In this case, there is additional value in getting the “first of season” strawberry, and the strawberry producer can charge more beyond just having a sweet, high quality strawberry.
The Sensei team did not have any such additional value and so they had to fall back to providing lettuce and cherry tomatoes at reasonable prices to local grocery stores and restaurants in Lanai.
Run small experiments to learn and adjust
Even when you are embarking on a world changing mission, it helps to run small experiments to test out your hypothesis. You want to build greenhouses in Lanai? Do not blindly take the greenhouses designed for Israeli deserts and try to make them work in Hawaii’s humidity.
You want to use solar panels for power? At least run some simple experiments and look at weather data to see if you are going to get enough sunlight through the year. Run some small experiments to see if your solar panels will survive in weather conditions like wind? Will corrosive salty and humid air have an impact on the efficiency and lifespan of solar panels?
For all your fancy robotics, and sensors to work, will you have enough connectivity on a remote island like Lanai? What are the minimum set of capabilities you need to run a greenhouse which can work on Lanai?
Most of the problems with Sensei could have been avoided by running small experiments. The Sensei team could have learnt all of this by spending not more than $ 10 million, instead of the close to half a billion dollars.
Be clear about whether you are in the technology business or the growing food business
Technology alone can't solve agricultural challenges. The role of technology in agriculture is to be an enabler. You have to understand the fundamentals first and then apply technology where it truly adds value.
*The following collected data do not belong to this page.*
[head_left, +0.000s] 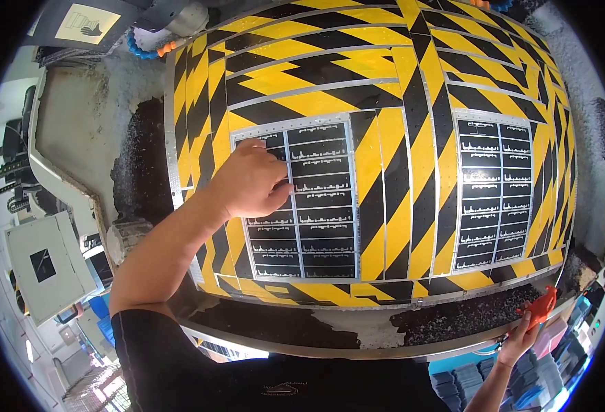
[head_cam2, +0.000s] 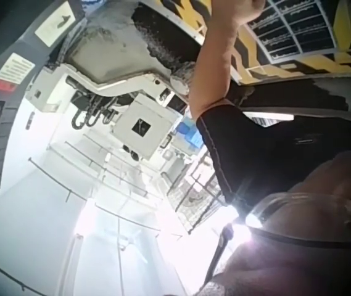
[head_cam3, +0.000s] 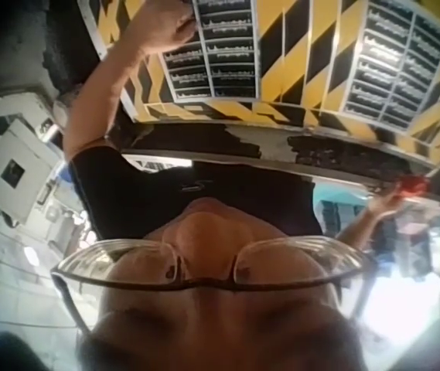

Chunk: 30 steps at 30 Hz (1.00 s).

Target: The person picks up a workpiece, places it onto the machine bed, and secures it with tape. They then spray the workpiece with a nozzle, press buttons on the control panel, and touch the surface before pressing more buttons.

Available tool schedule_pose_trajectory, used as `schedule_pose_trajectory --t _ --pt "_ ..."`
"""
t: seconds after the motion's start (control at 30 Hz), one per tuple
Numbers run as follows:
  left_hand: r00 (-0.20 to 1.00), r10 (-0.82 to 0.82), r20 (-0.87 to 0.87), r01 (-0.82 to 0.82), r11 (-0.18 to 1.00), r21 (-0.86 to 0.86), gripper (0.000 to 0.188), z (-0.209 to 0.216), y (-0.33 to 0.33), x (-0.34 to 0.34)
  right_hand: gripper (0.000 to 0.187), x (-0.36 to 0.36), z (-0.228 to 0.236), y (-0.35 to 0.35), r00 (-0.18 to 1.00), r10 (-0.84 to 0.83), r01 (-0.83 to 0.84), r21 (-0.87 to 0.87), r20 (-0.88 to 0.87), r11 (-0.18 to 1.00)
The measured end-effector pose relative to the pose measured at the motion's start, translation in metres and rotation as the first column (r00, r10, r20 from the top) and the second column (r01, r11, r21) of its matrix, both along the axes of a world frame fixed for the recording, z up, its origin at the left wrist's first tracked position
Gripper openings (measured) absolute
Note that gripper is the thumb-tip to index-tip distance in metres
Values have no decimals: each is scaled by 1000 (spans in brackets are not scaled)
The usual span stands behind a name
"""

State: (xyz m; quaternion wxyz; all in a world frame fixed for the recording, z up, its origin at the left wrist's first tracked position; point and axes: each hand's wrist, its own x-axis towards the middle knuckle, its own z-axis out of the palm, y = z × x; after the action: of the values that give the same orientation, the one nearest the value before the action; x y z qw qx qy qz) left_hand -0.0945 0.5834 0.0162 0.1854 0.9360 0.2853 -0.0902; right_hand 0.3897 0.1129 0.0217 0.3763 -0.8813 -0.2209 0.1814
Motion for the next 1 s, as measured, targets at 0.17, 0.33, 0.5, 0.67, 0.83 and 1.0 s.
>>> schedule_pose_trajectory --t 0.17,0.33,0.5,0.67,0.83,1.0 --pt "993 -12 116 14 1000 -16 28 0 9 -6 41 -1 0 1 1000 -6 6 -4 8 1000" --pt "727 673 -135 -685 702 -195 24 5 39 -12 39 -4 4 6 999 -31 31 -10 -19 999" --pt "643 686 -341 -766 578 -282 28 -8 54 -15 39 -1 -1 3 999 9 -10 15 38 1000" --pt "587 716 -379 -798 434 -418 25 -9 64 -16 41 -3 5 5 998 -36 35 -18 -46 999" --pt "555 727 -404 -807 354 -472 23 -2 67 -11 43 2 2 -2 998 -52 50 -50 -40 998" --pt "541 740 -400 -811 335 -479 21 -2 67 -11 42 8 -5 -9 999 -15 15 -10 -31 1000"
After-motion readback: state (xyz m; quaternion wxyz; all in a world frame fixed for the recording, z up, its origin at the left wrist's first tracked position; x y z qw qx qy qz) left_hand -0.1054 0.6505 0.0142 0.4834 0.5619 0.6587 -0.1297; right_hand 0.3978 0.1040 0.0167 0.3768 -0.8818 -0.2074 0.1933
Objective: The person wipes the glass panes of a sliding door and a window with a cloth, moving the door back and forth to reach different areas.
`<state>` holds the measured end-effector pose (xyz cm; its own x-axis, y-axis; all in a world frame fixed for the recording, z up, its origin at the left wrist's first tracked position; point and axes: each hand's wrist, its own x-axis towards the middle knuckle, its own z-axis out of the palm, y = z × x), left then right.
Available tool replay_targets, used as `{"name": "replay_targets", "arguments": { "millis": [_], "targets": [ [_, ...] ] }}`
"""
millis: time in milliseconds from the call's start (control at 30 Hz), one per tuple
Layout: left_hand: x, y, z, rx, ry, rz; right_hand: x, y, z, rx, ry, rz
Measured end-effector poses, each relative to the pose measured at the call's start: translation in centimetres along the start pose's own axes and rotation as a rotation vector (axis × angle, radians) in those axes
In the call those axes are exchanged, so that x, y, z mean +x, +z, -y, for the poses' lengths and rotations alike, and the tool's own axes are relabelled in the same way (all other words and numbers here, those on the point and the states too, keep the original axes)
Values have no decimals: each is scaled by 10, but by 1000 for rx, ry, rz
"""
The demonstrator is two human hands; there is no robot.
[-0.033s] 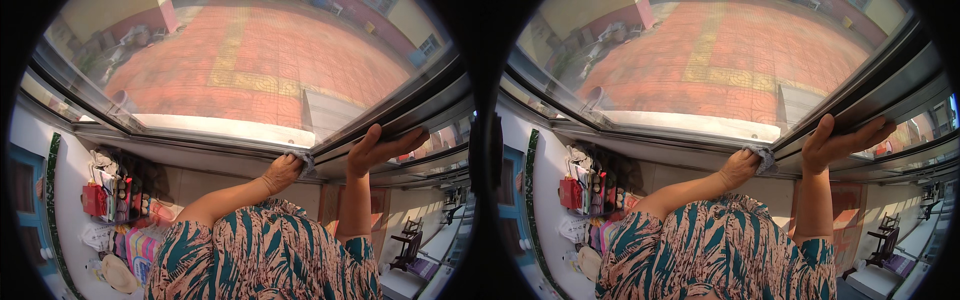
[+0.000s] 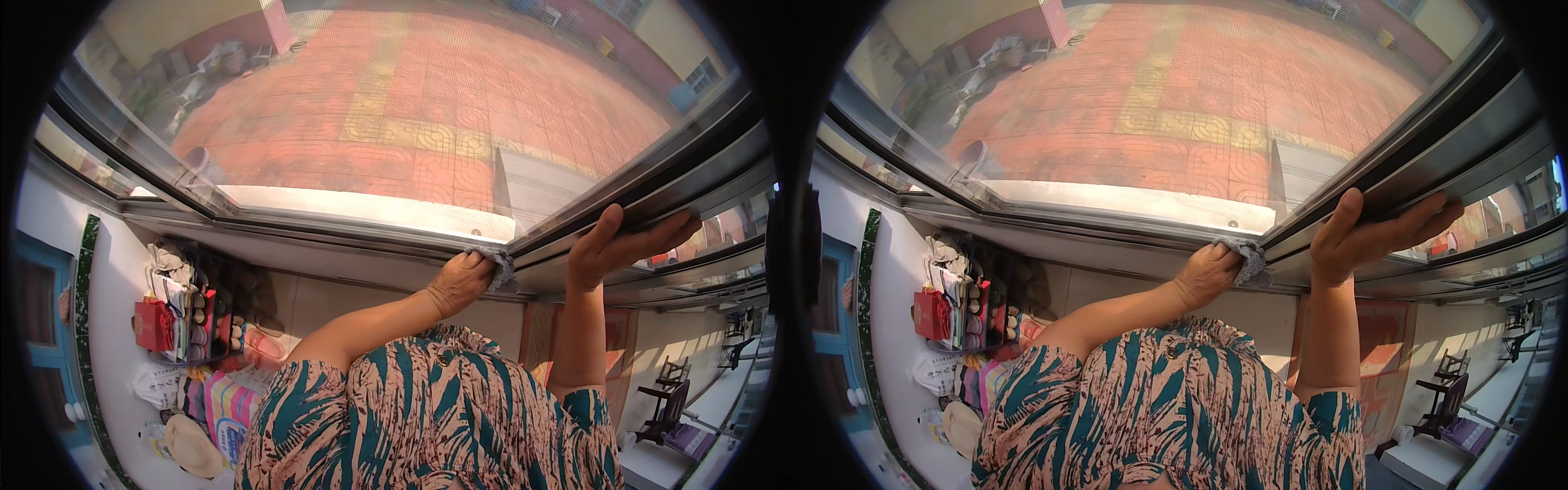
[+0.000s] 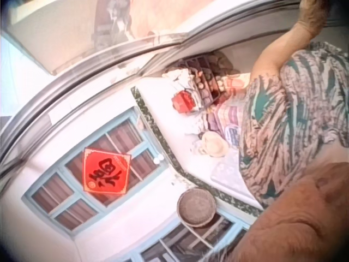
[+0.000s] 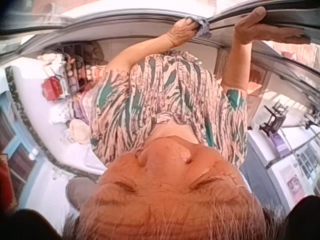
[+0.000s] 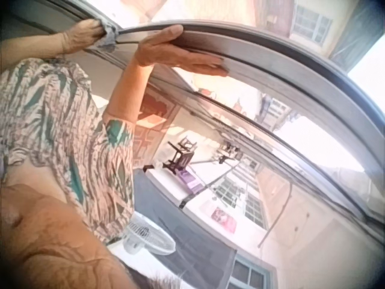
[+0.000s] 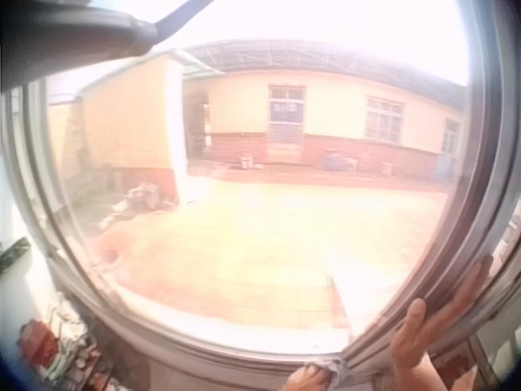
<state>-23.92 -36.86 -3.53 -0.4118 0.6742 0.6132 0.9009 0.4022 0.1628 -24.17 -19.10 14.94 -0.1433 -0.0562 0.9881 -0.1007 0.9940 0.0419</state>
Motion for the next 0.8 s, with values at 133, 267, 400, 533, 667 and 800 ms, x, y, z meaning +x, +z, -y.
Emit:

Time and again, companies make the mistake of leading with the technology, vs. why should the customer care, and how are you making their life and their farming operation different because of your product.
The right lesson to learn from the Sensei experiment is not that innovation comes only from insiders, but basics matter, irrespective of whether you are from the industry or from outside the industry.
At least let us learn the right lessons from these failed experiments.